У подпасков оставалось много свободного времени. Пастух спал под дубом, а Мануэл Эспада повествовал о том, как он устроил забастовку, рассказывал все как было — он вообще не любил врать, — а попутно сообщал Антонио ряд теоретических сведений относительно того, что может случиться ночью, если неподалеку на гумне ночуют поденщицы, и если к тому же поденщицы эти приехали на заработки с севера одни, без мужчин. Антонио и Мануэл подружились, мальчик восхищался невозмутимостью своего старшего товарища, потому что сам он был совсем из другого теста: ему, как мы скоро увидим, на месте не сиделось. Он унаследует страсть к бродяжничеству от деда Домингоса, только нрав у него, к счастью, совсем другой — веселый и приветливый, это, конечно, не значит, что он день-деньской хохочет: в здешних местах именно громкий смех служит главным признаком веселости. Но пока что он еще мальчик и живет своими мальчишескими печалями и радостями; он решает для себя вечный вопрос, над которым приходится мучиться всем в его возрасте.
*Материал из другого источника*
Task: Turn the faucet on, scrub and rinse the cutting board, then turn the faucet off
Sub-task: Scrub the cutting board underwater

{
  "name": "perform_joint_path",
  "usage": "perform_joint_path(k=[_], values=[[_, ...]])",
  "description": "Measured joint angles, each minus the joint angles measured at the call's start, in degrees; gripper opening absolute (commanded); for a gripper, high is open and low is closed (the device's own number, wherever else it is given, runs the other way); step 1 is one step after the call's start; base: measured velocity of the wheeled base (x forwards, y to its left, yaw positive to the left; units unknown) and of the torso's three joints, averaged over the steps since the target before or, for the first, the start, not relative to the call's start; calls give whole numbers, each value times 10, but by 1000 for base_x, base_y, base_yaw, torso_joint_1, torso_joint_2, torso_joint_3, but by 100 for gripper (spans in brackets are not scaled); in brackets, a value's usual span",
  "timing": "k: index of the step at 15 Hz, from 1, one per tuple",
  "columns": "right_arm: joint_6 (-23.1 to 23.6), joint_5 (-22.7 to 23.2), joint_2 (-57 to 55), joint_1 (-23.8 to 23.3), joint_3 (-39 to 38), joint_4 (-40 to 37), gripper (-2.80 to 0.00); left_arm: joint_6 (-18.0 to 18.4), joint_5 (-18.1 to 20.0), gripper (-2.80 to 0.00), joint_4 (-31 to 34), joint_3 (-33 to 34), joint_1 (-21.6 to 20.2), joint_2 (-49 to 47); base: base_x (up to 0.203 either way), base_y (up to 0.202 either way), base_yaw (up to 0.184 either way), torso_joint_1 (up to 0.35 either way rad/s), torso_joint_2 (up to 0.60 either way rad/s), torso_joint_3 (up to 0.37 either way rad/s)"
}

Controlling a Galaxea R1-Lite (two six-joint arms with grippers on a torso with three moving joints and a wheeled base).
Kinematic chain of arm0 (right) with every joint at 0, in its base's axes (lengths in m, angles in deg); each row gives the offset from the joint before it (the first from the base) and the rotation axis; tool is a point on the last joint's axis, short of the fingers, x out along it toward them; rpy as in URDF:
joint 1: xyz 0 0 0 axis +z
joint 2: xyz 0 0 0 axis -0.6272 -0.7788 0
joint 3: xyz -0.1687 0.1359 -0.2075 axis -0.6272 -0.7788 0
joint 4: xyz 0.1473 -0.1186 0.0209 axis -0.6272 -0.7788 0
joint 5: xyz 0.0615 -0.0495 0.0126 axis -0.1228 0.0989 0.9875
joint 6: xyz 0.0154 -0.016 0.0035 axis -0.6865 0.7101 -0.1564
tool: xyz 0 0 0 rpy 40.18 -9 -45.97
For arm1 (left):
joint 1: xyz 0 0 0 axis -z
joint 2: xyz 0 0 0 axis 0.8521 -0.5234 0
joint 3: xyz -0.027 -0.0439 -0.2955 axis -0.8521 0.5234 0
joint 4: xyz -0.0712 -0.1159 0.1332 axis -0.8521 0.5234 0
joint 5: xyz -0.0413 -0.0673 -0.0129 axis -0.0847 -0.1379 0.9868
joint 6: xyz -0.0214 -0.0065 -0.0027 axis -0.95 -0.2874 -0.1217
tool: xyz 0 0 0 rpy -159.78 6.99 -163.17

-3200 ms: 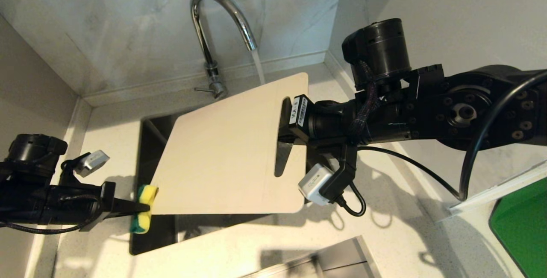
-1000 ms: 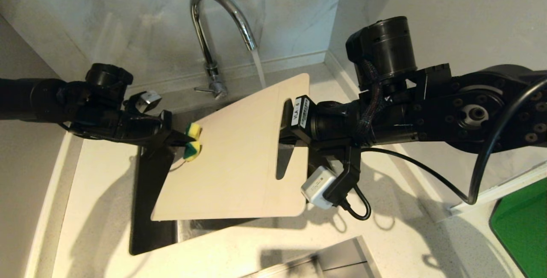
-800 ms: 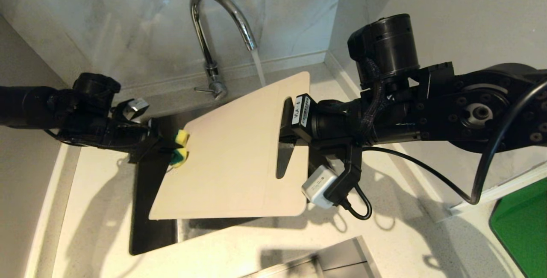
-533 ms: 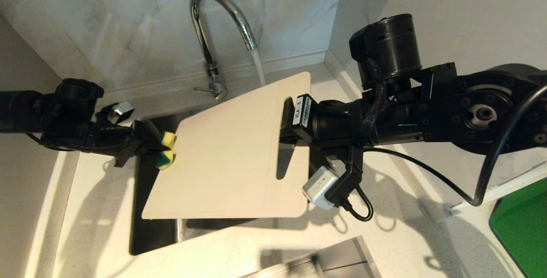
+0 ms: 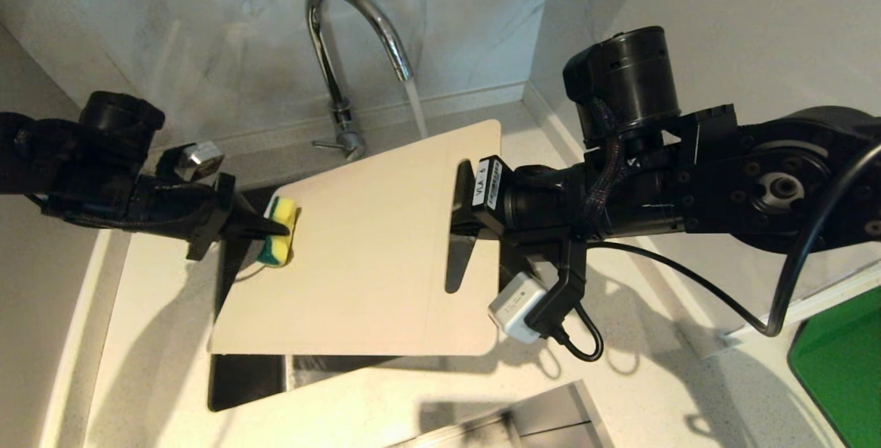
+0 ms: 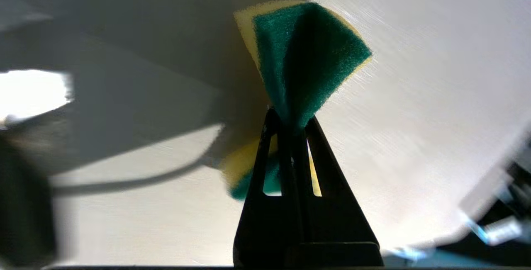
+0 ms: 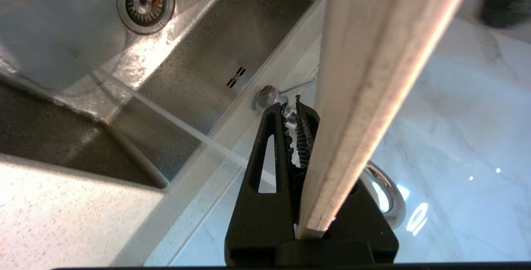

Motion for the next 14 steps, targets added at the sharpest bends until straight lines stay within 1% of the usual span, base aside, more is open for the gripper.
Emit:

Он будет весьма независим в суждениях и подвержен приступам бешеной ярости: из-за них-то ему и не удастся нигде прижиться на долгий срок. Как и Жоану в его годы, ему будут нравиться танцы, но шумные сборища его мало привлекают. Он будет замечательным рассказчиком разнообразных историй, истинных и выдуманных, действительных и сочиненных, и получит дар уничтожать грань между правдой и вымыслом. Он станет настоящим мастером и овладеет всеми видами крестьянского труда — это будет ему дано, как говорится, от Бога. Обо всем этом мы судим вовсе не по линиям его руки: это самые основные сведения о его жизни, в которой, впрочем, будет и многое другое и даже то, чего никто не взялся бы предсказать Антонио и его сверстникам.